# Your goal
I need the lines below from the one with "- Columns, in" down to the one with "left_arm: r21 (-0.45" reproduced exactly, both ends included, and nothing else.

****

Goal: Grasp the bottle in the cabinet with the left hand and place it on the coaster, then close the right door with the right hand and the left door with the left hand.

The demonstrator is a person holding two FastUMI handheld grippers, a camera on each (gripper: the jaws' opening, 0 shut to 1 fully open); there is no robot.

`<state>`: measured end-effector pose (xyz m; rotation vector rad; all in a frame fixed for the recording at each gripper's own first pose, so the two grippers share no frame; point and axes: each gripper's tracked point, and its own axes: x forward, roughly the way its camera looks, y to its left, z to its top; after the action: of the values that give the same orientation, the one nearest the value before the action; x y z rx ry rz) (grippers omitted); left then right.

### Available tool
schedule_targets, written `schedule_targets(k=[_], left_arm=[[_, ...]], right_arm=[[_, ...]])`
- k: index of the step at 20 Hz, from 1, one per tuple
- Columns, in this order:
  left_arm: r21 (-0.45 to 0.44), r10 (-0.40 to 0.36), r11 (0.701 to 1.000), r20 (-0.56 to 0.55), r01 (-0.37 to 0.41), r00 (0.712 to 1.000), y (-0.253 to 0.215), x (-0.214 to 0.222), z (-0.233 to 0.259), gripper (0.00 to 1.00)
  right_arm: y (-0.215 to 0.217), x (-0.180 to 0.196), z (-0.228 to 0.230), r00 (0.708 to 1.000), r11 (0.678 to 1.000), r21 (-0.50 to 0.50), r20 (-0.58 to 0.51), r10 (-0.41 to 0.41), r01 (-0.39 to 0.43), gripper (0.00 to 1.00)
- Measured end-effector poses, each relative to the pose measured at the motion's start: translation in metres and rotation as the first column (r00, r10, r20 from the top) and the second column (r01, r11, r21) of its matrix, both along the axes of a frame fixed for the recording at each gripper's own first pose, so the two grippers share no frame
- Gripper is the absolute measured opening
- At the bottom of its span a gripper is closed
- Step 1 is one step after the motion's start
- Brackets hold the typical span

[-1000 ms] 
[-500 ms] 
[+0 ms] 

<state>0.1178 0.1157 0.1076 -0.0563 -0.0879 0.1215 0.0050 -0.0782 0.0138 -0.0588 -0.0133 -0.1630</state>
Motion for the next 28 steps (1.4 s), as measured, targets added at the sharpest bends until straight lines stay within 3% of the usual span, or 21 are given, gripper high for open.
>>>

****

# Reply to the task
- Columns, in this order:
  left_arm: r21 (-0.45 to 0.44), r10 (-0.40 to 0.36), r11 (0.701 to 1.000), r20 (-0.56 to 0.55), r01 (-0.37 to 0.41), r00 (0.712 to 1.000), y (-0.253 to 0.215), x (-0.214 to 0.222), z (-0.233 to 0.259), gripper (0.00 to 1.00)

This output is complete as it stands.